Une entrée lui a sauté dessus — une lettre que Galilée a écrite à Castelli. Selon le catalogue, elle était datée du 21 octobre 1613., Quand Ricciardo l’a examiné, son cœur a bondi. Il semblait inclure la propre signature de Galilée,” G. G. »; était en fait daté 21 décembre 1613; et contenait de nombreux passages à niveau. Il a immédiatement compris l’importance potentielle de la lettre et a demandé la permission de photographier les sept pages.

« aussi étrange que cela puisse paraître, il est passé inaperçu depuis des siècles, comme s’il était transparent”, dit Giudice. La méprise pourrait être l’une des raisons pour lesquelles la lettre a été négligée par les chercheurs de Galileo, dit Giudice., La lettre a été incluse dans un catalogue de la Royal Society de 1840 — mais y a également été erronée, comme 21 décembre 1618.Une autre raison pourrait être que la Royal Society n’est pas le lieu de prédilection au Royaume-Uni pour ce type de document historique, dont la maison la plus naturelle aurait été la British Library.

Les historiens tentent maintenant de retracer combien de temps la lettre a été dans la bibliothèque de la Royal Society, et comment elle est arrivée là-bas., Ils savent qu’il est là depuis au moins le milieu du XVIIIe siècle, et ils ont trouvé des indices dans de vieux catalogues qu’il pourrait même avoir été là un siècle ou plus tôt.

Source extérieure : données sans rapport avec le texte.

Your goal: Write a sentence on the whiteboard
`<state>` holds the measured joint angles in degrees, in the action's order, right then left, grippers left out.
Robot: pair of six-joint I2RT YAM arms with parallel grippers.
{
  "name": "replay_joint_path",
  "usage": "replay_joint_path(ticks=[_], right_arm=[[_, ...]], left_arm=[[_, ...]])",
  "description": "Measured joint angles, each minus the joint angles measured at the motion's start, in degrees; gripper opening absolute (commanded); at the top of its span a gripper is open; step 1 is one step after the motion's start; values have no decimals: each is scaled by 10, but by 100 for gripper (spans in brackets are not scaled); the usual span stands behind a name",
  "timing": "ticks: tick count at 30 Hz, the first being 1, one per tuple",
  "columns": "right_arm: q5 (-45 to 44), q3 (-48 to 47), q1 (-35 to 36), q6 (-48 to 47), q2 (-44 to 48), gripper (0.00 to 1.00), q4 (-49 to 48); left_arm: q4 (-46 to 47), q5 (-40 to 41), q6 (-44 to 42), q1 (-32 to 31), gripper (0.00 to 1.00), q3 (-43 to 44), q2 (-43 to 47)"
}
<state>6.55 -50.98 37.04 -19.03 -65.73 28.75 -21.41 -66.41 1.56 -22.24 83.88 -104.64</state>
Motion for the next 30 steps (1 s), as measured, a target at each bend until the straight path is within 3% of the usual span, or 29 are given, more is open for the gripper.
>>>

Les chercheurs spéculent qu’il pourrait être arrivé à la société grâce à des liens étroits entre la Royal Society et l’Académie des Expériences de Florence, qui a été fondée en 1657 par les étudiants de Galilée, mais a fait long feu dans une décennie ou deux.

Pour l’instant, les chercheurs sont étourdis par leur trouvaille., ” La lettre de Galilée à Castelli est l’un des premiers manifestes laïques sur la liberté de la science — c’est la première fois de ma vie que je suis impliqué dans une découverte aussi passionnante », explique Giudice.